Directions >> An exact restatement of all the data is required, with the pictures left out.

===== Given data =====

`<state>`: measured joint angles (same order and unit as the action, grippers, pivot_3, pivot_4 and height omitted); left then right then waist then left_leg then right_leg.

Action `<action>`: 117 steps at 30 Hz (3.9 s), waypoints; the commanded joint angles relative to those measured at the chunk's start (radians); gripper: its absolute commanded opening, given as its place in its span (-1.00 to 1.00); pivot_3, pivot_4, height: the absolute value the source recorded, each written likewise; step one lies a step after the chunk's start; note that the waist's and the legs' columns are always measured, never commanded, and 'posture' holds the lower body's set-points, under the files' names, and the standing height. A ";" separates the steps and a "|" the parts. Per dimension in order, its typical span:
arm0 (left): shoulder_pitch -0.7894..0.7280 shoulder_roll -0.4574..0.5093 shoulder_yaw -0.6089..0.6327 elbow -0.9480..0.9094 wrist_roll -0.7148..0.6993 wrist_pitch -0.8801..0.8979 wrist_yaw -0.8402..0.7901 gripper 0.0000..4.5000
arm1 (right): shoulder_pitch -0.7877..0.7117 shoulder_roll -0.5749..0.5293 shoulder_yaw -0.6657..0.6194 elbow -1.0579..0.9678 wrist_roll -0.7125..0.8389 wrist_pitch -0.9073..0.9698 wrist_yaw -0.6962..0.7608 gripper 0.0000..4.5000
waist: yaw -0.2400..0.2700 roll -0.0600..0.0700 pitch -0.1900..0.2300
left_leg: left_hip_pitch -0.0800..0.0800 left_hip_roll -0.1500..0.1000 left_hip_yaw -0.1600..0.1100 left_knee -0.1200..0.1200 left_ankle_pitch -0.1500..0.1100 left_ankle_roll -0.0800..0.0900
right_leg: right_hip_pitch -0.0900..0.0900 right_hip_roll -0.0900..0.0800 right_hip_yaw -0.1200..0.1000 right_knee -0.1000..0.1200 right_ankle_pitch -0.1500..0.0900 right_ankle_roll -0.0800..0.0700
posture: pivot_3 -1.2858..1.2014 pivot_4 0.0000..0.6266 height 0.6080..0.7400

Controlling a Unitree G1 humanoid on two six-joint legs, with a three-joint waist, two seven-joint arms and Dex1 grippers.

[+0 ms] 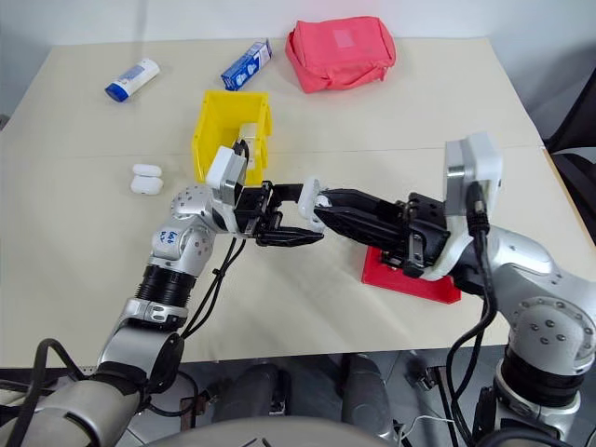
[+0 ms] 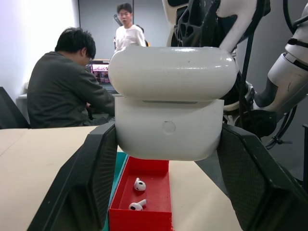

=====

Response to this task >>
`<state>`: measured joint angles (same order and unit as the action, grippers, pivot_3, pivot_4 and height omitted); left then right then waist then left_leg then right_leg.

Action `<action>`: 117 steps at 30 Hz (3.9 s), waypoints; the commanded joint angles relative to those measured at the chunk's start (radians); gripper: its absolute commanded opening, given as its place in its span (-1.00 to 1.00); pivot_3, pivot_4, height: the absolute value the source recorded, each written likewise; step one lies a step after the chunk's start; note that the waist's and the legs' columns are always measured, never commanded, and 'posture' holds the lower body's set-points, under the files' names, and the standing height. A ";" separates the steps and a "|" the parts. Per dimension in order, its typical span:
arm0 (left): shoulder_pitch -0.7894..0.7280 shoulder_roll -0.4574..0.5093 shoulder_yaw -0.6089..0.6327 elbow -0.9480..0.9094 wrist_roll -0.7148..0.6993 wrist_pitch -0.8801..0.8979 wrist_yaw -0.8402..0.7901 gripper 0.0000..4.5000
arm1 (right): shoulder_pitch -0.7877..0.7117 shoulder_roll -0.5749..0.5293 shoulder_yaw -0.6657..0.6194 elbow -1.0579..0.9678 wrist_roll -0.7125..0.8389 wrist_pitch -0.9073..0.9698 wrist_yaw -0.6962..0.7608 gripper 0.0000..4.5000
waist: yaw -0.2400..0.2700 roll -0.0600..0.0700 pitch -0.1900..0.2300
left_leg: left_hip_pitch -0.0800..0.0800 left_hip_roll -0.1500..0.1000 left_hip_yaw -0.1600..0.1100 left_knee -0.1200..0.1200 left_ankle_pitch -0.1500..0.1100 left_ankle_roll -0.0800..0.0900
right_leg: right_hip_pitch -0.0900..0.0900 right_hip_roll -0.0900..0.0800 right_hip_yaw -0.1200..0.1000 right_knee -0.1000..0.1200 right_ankle_pitch -0.1500..0.0900 right_ankle_roll -0.0800..0.0700
posture: pivot_3 -1.2858..1.2014 pivot_4 0.0000..0.6266 height 0.6080..0.7400

Controlling a Unitree G1 humanoid on two six-joint legs, with a three-joint waist, two seven-joint arms and Dex1 grippers.

[+0 ms] 
[+0 ms] 

The answer contains nothing further.